Unfortunately, a lot of Christians get lost in Paul’s metaphor and miss the entire point which was this: Christ is our victorious king, who purchased leaders – who now serve the church. And when we acknowledge these leaders, God’s people can finally become mature by avoiding bad teaching – (a point which is rather ironic in light of our conversation.)

So, in my opinion, there’s nothing in this passage that explicitly says, “Christ died, went to hell in order to preach to people, and/ or set them free before rising from the dead.”

However, if you approached this text already believing in this idea, one could, at the very least, see how people might interpret Paul’s Zion metaphor as an allusion to it. But, it definitely requires us to artificially insert it into this passage — not to mention, miss Paul’s greater argument.

Now, for the sake of time, I won’t go through each and every proof text listed above. However, in every case of the five texts mentioned above, none of them definitively uphold this mythological doctrine. All of them are an awkward fit that requires us to jam this concept into passages where it simply doesn’t exist.

Last, but not least, does it really matter?

Well, aside from making a mess out of the critical Old Testament Covenant of Abraham… I suppose not.[3] In the end, it’s probably more of a theological pet-peave of mine than it is a critical point of doctrine. I certainly wouldn’t burn anyone at the stake from your aunt Susie’s bible Study for wanting to believe it. And, if it was true, it would make that old song from Carmen more exciting! (Remember “the Champion” lol).

Some have theorized that, sometime after Christ’s death and resurrection, Christ descended into Hades to proclaim to the evil spirits that they have lost.[4] As strange as this sounds, I could see this type of descent as consistent with the teachings of scripture. But, the other type of descent – where God liberates righteous people and suddenly relocates a holding tank (called paradise or Abraham’s Bosem) into heaven, seems a bit far fetched from a scriptural standpoint.
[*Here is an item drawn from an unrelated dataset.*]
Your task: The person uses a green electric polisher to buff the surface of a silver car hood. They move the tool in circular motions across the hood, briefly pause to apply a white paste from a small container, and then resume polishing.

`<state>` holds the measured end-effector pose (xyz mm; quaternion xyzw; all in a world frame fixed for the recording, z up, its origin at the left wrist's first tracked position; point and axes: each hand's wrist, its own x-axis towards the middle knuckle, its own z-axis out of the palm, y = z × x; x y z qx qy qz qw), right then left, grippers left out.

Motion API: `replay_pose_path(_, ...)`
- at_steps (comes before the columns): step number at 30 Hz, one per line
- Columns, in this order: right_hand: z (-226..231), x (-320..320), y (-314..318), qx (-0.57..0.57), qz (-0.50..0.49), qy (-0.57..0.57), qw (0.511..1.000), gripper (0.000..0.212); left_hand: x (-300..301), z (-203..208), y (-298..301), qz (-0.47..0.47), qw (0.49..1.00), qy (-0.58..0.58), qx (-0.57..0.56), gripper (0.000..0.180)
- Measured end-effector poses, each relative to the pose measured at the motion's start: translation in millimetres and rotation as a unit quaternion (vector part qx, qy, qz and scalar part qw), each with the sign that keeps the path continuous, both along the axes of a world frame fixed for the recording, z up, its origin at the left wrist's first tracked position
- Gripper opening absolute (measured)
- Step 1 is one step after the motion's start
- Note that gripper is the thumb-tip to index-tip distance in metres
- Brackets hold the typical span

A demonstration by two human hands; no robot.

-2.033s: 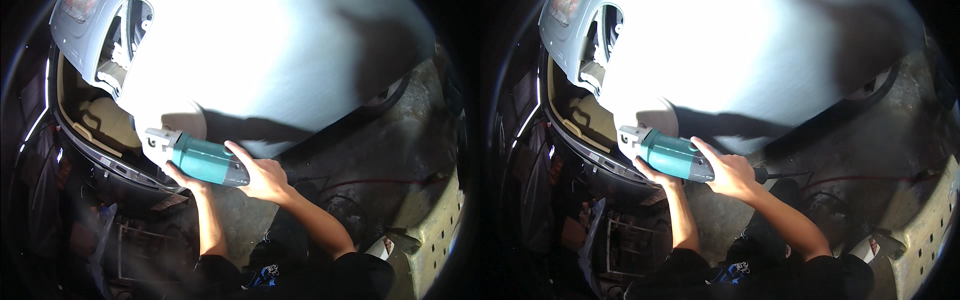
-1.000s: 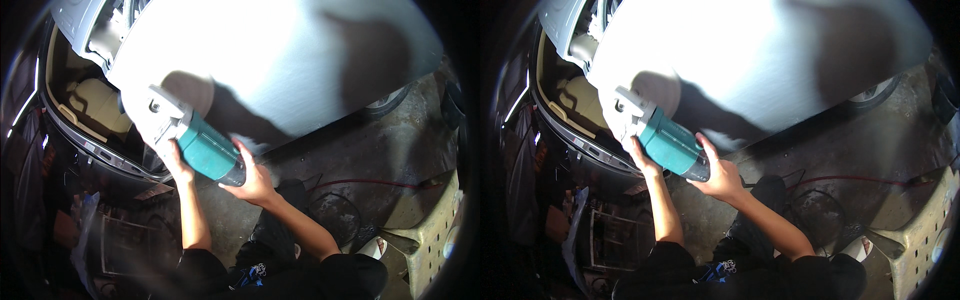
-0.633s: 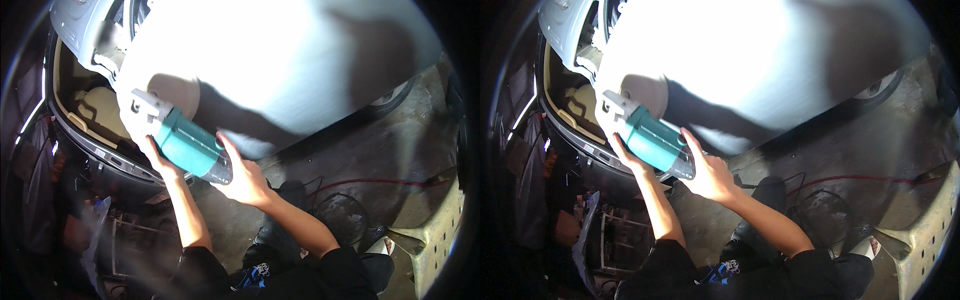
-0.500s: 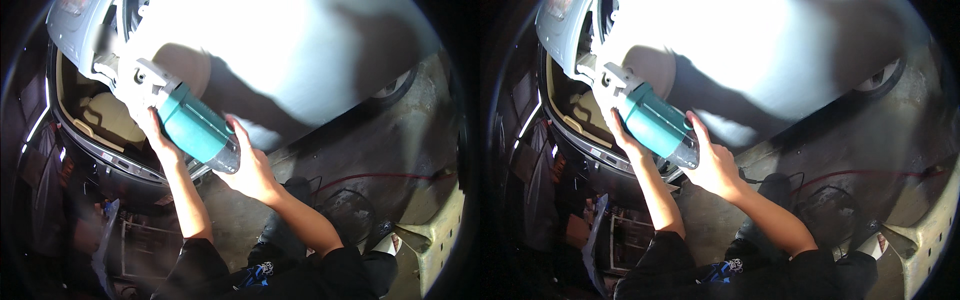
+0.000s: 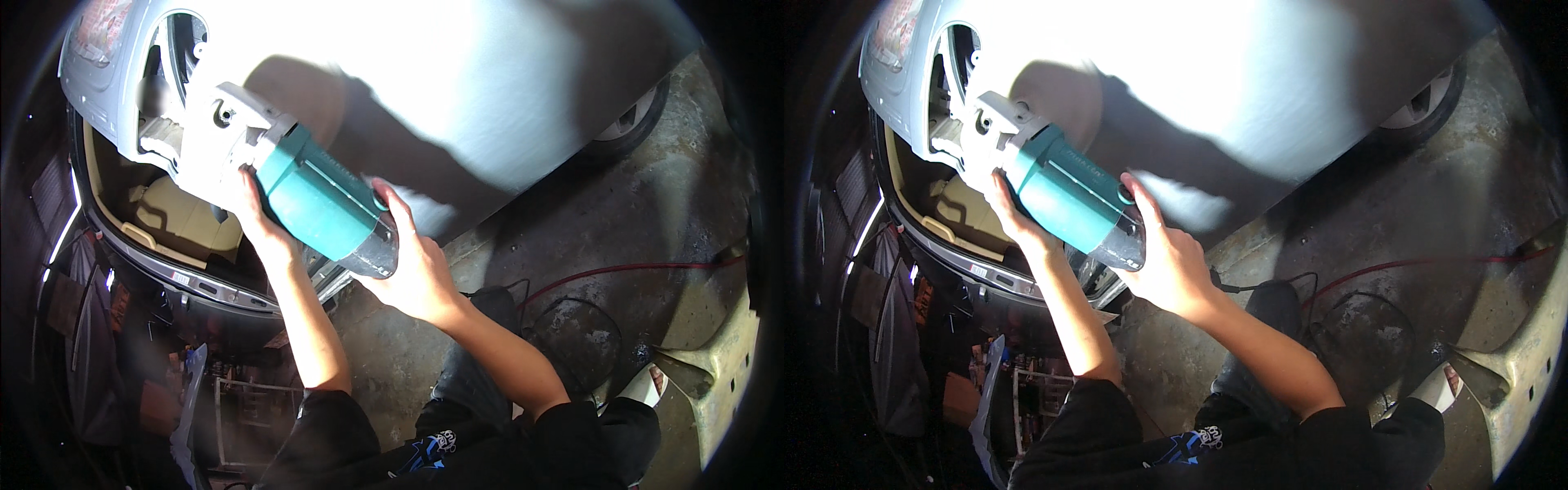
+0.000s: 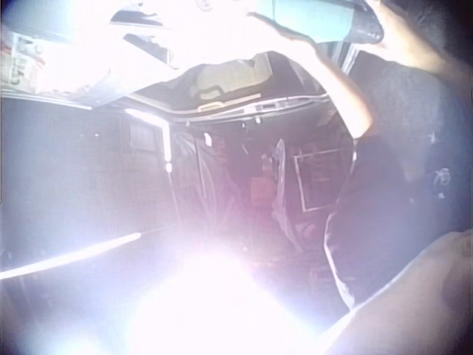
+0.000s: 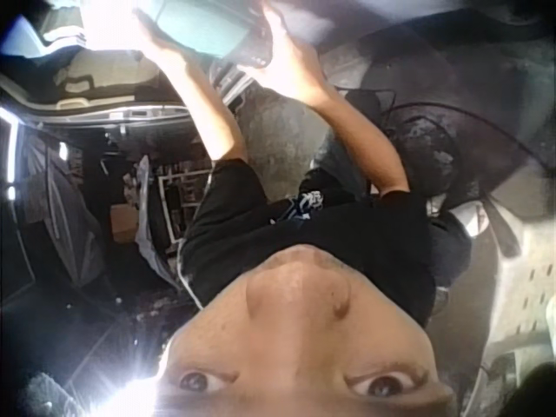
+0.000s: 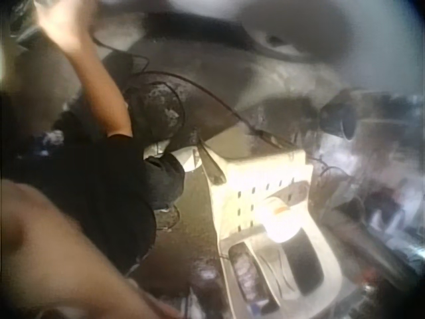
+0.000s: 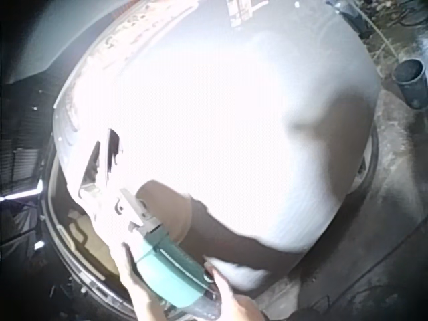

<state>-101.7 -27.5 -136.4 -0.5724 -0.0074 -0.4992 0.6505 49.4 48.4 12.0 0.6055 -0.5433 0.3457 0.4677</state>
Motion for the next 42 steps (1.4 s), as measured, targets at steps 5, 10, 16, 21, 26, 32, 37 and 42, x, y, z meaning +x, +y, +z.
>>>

At the end of the day, we don’t exactly know what Christ was doing between Good Friday and Easter Sunday. I’m imagining there was a full on coronation of sorts happening… perhaps similar to how Daniel described it in Dan 7:13-14?

But whether you agree with me or not I’m just glad you are seeking out the great and glorious Scriptures with me.

(For further reading, Wayne Grudem covers all of these Bible texts and more – Systematic Theology – Pgs 586-594).


[1] Historian, Rodney Stark proves that most priests didn’t know the 10 commands or even know the Lord’s Prayer (from Matthew 6). See, chapter 15, “The People’s Religion” – Defective Clergy (Pp. 260-261).

[2] If you’re interested in understanding the Apostle Peter’s obsession with “the days of Noah,” it’s critical you understand 1 Enoch and the Old Testament narrative regarding the Nephilim (beginning in Genesis 6 and culminating again with the story of Noah). Here’s a blog that does a great job summarizing the basic ideas:

[3] A lot of Christians falsely think that righteous people in the Old Testament still went to Hades – which is why Jesus had to go there to liberate them. This is based on the old Catholic idea of limbo (the idea that God created holding tanks – like purgatory; paradise and limbus infantum – a place for babies). Thus, it’s critical people understand that, in the Old Testament, there was a covenant of Grace through faith – just like we have in the New Testament (called the Abrahamic Covenant). It was “Grace 1.0.” Thankfully, Christ upgraded the Abrahamic covenant through the cross. And if you’re curious, I have an entire message on how this worked called “How To Understand Covenants” from First Wednesday (March 2021) –  Or check out my more recent message: The Mountain View of Scripture” from June 16, 2024.

[4] Some people argue that 1 Peter 3:19ff is following the tradition of the books of Enoch – where Christ essentially explains the final defeat of the Nephilim – the rebellion started at Genesis 6. Many believe that demons are the spirits of departed Nephilim. And though a portion were allowed to roam the earth looking for hosts, many were locked up.